Une partie peut avoir un intérêt à ce que certaines informations données à l’autre partie ne soient pas divulguées ou utilisées à des fins autres que celles pour lesquelles elles avaient été données. Si cette partie déclare expressément que ces informations doivent être considérées comme données à titre confidentiel, la situation est claire car en recevant l’infor-mation l’autre partie a implicitement accepté de la considérer comme confidentielle. Le seul problème qui peut se poser est que si la période pendant laquelle l’autre partie n’a pas le droit de divulguer l’information est trop longue, ceci peut contrevenir aux législations prohibant les pratiques commerciales restrictives. Ainsi, même en l’absence d’une telle déclaration expresse, la partie qui reçoit l’information peut être tenue à un devoir de confidentialité. C’est le cas lorsque, en raison de la nature particulière de l’information ou des qualités professionnelles des parties, il serait contraire au principe général de la bonne foi pour la partie qui reçoit l’information de la divulguer ou de l’utiliser à des fins personnelles après la rupture des négociations.


Illustrations


2. Les faits sont à les mêmes que ceux de l’Illustration 1 mais ici, dans son offre, B demande expressément à A de ne pas révéler certains détails techniques qui y figurent. A ne peut pas utiliser ces informations dans ses négociations avec C.

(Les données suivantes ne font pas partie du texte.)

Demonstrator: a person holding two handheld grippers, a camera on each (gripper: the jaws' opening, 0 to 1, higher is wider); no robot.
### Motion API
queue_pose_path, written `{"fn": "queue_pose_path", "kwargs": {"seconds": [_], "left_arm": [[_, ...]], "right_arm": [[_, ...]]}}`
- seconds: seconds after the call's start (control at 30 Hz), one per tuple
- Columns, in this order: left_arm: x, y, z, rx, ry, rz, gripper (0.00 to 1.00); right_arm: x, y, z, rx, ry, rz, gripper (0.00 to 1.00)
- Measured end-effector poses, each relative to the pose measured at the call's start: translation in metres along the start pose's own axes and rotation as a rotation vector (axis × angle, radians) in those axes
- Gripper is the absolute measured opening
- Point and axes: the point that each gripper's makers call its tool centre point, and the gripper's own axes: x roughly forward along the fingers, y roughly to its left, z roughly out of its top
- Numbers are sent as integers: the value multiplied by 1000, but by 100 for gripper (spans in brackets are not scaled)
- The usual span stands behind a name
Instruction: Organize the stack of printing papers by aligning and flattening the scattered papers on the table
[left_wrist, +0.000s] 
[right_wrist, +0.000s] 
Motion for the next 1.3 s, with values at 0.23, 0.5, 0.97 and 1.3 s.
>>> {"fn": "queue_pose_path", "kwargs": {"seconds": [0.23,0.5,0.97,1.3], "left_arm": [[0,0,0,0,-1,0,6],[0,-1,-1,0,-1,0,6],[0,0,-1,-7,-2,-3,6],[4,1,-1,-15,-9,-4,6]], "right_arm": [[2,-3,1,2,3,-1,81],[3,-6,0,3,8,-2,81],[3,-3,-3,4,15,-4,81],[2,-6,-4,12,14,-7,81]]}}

3. A est intéressé à conclure un contrat de “joint venture” avec B ou C, les deux plus importants constructeurs automobiles dans le pays X. Les négociations progressent avec B en particulier et A reçoit des informations assez détaillées concernant les projets de B sur la conception d’une nouvelle automobile. Bien que B ne demande pas expressément à A de considérer ces informations comme confidentielles, A peut être tenu de ne pas les divulguer à C s’agissant des plans d’une nouvelle automobile, et A ne peut pas non plus utiliser ces plans pour sa propre production au cas où les négociations n’aboutiraient pas à la conclusion d’un contrat.


3. Dommages-intérêts recouvrables


Le manquement au devoir de confidentialité implique en premier lieu un droit à des dommages-intérêts. Le montant de ces dommages-intérêts peut varier selon que les parties ont ou non conclu un accord particulier concernant la non-divulgation des informations. Même si la partie lésée n’a pas subi de perte, elle a droit à une indemnité comprenant le bénéfice que la partie en défaut a retiré de la divulgation des informations à des tiers ou pour les avoir utilisées à des fins personnelles. Si cela est nécessaire, par exemple lorsque les informations n’ont pas encore été divulguées ou seulement en partie, la partie lésée peut également demander une injonction conformément au droit applicable.